『花束みたいな恋をした』は生々しすぎて泣けない。
今回は、2021年1月に公開された映画『花束みたいな恋をした』を久しぶりに観て(3回目)思ったことを書いていく。
※資格試験を終え、酒を飲みながら書いた論理性も新奇性もない文章なので、心と時間の余裕がある方だけ読み進めてください。
この間、友人と遊ぶ日を決めた。その日がなんか気になって、
何の日だっけと考えていたら、思い出した。
山根麦(菅田将暉)と八谷絹(有村架純)が付き合い始めたのは2015年。まだみんな有線イヤホンを使っていて、きのこ帝国が人気になっていたあの頃、ぼくもその後3年間続くことになる、彼女ができて...
というように、『花束みたいな恋をした』は、観る人にその物語を、自分の物語に見せる仕掛けがいくつもされていて、すごい。
とにかく、権利の問題でふつうは映画の中で出せないような固有名詞(楽曲、書籍、映画、TV番組など、名前だけではなく実物も)がふんだんに使われていて、観ている方にとっても、「あー、そんなときだったな」と同じ世界に没入させるいい仕掛けになっていた。

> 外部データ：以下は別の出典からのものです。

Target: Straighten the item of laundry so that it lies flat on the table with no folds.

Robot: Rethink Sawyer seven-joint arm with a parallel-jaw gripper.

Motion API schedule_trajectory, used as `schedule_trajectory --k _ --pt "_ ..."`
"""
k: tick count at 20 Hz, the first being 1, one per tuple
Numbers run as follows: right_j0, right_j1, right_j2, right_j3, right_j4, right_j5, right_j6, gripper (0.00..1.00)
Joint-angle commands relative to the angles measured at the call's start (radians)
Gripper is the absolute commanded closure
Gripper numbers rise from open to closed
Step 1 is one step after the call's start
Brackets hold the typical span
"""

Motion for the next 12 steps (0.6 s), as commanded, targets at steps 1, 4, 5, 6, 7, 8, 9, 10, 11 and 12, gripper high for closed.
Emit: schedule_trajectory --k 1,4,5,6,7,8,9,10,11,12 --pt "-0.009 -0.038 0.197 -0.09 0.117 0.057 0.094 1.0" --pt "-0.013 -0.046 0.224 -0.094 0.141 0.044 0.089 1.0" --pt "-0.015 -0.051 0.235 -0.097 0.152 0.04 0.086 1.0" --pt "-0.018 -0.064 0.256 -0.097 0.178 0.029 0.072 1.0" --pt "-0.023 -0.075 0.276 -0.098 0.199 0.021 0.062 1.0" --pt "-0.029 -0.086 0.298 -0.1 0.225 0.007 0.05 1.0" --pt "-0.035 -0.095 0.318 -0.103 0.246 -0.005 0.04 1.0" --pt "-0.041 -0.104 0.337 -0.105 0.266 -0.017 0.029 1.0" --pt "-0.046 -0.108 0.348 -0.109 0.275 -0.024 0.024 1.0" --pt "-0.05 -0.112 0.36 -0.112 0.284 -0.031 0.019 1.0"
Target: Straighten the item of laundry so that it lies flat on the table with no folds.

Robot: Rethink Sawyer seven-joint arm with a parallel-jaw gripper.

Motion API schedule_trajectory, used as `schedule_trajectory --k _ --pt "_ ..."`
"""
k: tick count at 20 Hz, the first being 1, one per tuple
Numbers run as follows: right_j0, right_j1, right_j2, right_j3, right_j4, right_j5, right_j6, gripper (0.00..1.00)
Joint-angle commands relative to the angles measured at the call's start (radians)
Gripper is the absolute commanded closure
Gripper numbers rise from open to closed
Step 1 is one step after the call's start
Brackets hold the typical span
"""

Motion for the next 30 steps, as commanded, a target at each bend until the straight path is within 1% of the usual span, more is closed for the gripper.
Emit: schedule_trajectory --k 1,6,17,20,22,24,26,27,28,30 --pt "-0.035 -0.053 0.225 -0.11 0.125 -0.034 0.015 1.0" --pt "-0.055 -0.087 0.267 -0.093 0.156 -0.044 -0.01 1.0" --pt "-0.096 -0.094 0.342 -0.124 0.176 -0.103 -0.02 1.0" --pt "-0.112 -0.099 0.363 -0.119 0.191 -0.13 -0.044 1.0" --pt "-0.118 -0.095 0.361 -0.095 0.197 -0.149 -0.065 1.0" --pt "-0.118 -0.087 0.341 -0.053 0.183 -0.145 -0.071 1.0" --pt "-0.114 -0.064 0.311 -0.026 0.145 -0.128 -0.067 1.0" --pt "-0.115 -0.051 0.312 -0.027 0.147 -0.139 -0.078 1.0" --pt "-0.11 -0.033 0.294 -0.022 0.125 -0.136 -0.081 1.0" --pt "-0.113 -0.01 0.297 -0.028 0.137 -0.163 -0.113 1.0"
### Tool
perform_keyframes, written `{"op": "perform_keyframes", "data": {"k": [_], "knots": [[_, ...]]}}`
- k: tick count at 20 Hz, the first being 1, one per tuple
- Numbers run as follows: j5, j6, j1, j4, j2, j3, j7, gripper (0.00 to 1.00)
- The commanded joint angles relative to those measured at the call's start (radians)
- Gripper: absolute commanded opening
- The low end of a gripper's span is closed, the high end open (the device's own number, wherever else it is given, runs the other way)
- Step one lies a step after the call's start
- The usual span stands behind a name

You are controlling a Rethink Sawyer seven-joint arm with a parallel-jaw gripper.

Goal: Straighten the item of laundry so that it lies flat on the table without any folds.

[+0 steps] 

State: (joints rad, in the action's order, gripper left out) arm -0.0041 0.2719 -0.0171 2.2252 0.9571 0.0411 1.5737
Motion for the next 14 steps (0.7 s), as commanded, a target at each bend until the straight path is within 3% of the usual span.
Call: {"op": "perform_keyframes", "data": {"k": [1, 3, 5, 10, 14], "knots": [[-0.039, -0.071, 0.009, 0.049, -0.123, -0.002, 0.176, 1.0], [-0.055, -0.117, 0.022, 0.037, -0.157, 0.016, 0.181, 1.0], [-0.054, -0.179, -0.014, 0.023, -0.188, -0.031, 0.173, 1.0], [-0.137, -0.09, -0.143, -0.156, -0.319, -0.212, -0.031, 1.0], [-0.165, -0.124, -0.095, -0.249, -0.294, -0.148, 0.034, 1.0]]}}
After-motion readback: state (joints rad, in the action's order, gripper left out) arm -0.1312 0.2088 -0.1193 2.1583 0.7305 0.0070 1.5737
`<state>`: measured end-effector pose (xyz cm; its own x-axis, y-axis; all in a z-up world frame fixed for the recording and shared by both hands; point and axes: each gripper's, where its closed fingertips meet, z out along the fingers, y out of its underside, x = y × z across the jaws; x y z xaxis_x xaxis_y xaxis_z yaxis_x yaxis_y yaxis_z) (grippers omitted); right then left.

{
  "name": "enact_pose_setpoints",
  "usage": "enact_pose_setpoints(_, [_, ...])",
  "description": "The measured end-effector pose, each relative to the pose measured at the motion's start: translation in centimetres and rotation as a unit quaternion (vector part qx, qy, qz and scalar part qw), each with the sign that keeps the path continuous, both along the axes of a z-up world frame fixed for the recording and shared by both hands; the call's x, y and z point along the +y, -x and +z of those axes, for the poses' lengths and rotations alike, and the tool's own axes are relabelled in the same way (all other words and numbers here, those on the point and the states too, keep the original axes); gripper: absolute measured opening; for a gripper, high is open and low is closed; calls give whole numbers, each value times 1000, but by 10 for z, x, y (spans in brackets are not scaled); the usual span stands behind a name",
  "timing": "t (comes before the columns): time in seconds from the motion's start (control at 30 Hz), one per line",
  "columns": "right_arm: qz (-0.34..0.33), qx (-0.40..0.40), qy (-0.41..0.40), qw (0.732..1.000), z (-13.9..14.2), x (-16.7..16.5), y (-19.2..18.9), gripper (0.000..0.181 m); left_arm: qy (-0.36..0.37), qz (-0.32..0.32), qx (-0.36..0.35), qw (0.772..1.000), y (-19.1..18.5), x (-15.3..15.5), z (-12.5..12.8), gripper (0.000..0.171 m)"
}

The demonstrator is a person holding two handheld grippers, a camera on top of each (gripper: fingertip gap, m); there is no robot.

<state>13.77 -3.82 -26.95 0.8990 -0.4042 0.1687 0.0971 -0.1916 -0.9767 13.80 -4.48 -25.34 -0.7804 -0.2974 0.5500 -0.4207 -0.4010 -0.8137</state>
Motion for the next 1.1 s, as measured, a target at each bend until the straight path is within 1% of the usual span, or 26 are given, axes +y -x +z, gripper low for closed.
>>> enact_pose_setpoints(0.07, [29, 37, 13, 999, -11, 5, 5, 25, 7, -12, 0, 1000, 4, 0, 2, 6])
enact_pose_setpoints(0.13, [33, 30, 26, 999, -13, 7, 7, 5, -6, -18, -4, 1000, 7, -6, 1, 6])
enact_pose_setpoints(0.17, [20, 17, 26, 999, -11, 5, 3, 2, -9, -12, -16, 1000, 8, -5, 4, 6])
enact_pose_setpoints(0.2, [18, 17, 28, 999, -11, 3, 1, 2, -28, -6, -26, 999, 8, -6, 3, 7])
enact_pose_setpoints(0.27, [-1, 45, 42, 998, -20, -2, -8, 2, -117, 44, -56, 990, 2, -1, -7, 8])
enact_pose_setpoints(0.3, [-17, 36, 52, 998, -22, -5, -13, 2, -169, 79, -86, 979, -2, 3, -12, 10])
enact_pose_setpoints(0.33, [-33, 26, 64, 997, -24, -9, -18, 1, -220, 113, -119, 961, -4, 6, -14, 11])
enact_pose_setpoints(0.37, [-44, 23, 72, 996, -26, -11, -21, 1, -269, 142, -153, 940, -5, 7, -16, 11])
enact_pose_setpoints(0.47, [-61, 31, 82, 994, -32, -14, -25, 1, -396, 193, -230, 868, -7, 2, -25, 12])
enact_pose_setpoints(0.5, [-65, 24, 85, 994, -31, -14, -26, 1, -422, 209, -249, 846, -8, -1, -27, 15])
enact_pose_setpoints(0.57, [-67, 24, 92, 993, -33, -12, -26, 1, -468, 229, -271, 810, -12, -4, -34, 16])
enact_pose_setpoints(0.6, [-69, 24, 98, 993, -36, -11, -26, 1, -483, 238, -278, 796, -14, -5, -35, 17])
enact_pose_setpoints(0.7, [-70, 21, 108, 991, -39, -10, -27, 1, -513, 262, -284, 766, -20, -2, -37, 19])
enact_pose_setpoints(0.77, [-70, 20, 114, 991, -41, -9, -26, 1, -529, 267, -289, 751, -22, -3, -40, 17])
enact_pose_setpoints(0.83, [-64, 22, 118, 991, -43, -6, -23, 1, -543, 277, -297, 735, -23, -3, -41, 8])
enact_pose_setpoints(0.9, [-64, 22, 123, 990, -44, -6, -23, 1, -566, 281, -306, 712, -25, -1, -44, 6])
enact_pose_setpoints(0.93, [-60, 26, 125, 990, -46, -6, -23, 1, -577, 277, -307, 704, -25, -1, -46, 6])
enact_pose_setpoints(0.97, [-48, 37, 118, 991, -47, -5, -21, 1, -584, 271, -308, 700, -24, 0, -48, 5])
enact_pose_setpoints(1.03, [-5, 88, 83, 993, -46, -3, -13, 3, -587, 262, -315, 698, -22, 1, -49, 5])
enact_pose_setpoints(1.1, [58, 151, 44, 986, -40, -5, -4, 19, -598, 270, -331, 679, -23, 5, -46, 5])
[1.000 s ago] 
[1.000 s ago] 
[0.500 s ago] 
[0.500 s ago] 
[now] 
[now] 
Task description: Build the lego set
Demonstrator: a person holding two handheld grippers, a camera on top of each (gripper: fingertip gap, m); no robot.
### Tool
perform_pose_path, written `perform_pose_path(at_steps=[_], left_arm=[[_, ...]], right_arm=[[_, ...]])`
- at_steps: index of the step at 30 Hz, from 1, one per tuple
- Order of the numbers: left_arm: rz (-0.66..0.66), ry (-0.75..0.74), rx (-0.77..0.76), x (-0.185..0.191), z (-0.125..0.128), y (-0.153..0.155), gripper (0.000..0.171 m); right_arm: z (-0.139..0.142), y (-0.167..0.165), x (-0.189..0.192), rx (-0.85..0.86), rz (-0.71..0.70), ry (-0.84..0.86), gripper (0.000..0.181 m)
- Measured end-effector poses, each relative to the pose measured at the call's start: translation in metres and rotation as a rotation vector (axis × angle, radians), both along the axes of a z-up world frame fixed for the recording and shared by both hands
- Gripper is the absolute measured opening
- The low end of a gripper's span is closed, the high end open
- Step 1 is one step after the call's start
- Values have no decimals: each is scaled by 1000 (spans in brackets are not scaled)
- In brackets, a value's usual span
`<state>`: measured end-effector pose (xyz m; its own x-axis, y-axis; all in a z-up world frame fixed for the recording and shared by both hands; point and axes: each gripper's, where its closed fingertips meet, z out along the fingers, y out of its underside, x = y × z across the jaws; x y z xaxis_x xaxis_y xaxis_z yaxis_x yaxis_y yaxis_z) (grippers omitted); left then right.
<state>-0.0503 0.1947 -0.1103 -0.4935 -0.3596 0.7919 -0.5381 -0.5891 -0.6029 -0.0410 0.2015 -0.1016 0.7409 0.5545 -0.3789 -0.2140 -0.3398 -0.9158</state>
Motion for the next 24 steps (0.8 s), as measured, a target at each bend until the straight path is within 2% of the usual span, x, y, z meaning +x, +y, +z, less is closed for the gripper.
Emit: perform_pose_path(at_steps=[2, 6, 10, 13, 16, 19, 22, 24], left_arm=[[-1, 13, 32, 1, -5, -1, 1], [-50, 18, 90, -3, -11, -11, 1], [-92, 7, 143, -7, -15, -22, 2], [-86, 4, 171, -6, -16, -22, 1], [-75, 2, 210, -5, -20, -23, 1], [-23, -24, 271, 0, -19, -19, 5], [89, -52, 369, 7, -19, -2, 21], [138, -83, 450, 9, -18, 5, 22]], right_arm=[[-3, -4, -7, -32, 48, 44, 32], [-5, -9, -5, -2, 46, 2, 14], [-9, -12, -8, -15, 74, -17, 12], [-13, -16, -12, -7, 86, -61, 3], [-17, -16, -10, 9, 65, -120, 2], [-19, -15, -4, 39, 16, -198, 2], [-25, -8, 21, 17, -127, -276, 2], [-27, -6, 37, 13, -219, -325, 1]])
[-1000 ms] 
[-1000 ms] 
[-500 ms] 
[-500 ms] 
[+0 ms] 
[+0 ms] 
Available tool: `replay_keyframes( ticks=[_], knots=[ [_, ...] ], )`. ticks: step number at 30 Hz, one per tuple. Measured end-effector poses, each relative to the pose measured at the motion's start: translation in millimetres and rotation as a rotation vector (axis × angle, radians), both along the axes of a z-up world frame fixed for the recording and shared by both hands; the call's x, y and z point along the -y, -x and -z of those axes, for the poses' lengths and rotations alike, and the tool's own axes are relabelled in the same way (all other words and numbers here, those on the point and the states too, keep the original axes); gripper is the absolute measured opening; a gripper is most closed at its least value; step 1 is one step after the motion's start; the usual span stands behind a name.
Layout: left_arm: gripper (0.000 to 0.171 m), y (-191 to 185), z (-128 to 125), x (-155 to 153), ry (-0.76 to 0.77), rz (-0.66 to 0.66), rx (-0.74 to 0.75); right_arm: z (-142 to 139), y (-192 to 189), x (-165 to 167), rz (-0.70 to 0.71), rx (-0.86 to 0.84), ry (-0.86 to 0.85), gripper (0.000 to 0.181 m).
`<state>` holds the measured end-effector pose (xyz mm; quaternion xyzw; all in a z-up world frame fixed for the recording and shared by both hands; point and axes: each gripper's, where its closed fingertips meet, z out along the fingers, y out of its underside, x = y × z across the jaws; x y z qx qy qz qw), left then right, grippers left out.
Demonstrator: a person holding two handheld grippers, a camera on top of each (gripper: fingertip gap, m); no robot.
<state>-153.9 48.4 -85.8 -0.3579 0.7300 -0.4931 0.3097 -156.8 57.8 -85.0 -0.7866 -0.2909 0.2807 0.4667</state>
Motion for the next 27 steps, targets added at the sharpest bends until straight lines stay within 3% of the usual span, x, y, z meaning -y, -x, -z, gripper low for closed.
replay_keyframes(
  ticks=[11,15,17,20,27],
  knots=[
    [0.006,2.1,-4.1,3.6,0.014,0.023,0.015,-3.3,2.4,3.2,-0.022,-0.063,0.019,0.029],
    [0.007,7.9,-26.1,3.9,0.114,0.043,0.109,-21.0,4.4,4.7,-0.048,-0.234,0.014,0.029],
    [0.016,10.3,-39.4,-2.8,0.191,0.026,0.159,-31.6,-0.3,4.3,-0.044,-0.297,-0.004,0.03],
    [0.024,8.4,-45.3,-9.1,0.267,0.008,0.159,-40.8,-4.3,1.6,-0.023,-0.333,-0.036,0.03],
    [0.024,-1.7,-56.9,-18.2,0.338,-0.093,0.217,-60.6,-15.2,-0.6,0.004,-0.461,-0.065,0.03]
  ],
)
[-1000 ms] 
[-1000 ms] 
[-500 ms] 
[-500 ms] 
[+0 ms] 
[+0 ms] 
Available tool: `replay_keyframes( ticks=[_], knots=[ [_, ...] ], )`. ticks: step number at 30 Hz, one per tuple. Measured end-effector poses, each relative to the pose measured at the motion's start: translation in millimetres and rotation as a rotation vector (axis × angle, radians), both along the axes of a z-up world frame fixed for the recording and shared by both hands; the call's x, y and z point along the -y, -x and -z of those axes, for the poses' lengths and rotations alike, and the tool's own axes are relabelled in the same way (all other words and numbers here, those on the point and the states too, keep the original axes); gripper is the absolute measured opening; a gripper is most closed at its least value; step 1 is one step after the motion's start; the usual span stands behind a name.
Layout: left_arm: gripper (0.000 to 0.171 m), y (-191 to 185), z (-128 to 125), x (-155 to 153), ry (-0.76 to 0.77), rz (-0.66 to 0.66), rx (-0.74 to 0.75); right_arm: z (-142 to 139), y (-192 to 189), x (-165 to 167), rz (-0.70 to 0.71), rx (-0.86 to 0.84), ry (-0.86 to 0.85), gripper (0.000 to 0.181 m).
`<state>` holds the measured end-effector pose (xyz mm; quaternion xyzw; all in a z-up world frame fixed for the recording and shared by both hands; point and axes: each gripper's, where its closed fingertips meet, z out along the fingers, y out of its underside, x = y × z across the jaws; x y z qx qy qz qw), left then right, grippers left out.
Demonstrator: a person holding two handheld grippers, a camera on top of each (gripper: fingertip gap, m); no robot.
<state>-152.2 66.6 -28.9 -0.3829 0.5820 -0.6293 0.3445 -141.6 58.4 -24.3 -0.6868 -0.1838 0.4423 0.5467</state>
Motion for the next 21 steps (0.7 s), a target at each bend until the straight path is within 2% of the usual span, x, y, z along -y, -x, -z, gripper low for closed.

また、物語の内容も、そこらへんに転がっていそう(に思える)なものになっている。
ざっくりこの話の内容を書くと、
・夢を持っていた若者が社会に押しつぶされて、現実に向き合わざるを得なくなり、
その対応の仕方の違いによって2人がすれ違ってしまう話。
麦(菅田将暉):夢を捨てて現実に向き合う。
絹(有村架純):夢を捨てずに希望を持ち続ける。
・「恋愛」という理想が、「社会」という現実に侵食されていく話。
・「学生のときの恋愛と、社会人の恋愛って違うよね~。」
→「学生のときみたいな恋愛なんてもうできないよね~。」
こんな感じを見て、わかる通り、
世の中にありふれてありふれて、こすられにこすられすぎたテーマである。
あまり明るいテーマではないので、映画にするときは、
無理やりハッピーエンドにしたり、終わりを描かなかったりするものが多いんだけれど、この映画は終わるところまでしっかり細部まで描いていて、生々しい。
だからこそ泣けない。
『ラ・ラ・ランド』はあんなに泣けるぼくが、泣けないのだ。
でも、恋愛に対する考え方っていうのはこの2作品は共通している部分があると思っていて(というより、ぼくが同じ見方をしているのかもしれない。)、
それは、「良いとか悪いとか、めでたいとか悲しいとかじゃなくて、思い出は思い出として心の奥の方に置いておこう。」というスタンスである。
「花束みたいな恋をした」のタイトルの意味の考察に
「『花束を捨てる場所を探す男と、花束を飾る場所を探す女』、という皮肉」というものをネットで見つけたけれど、
「花束のようにきれいで、しかしすぐ枯れてしまうように儚い贈り物をもらった」くらいにぼくは考えている。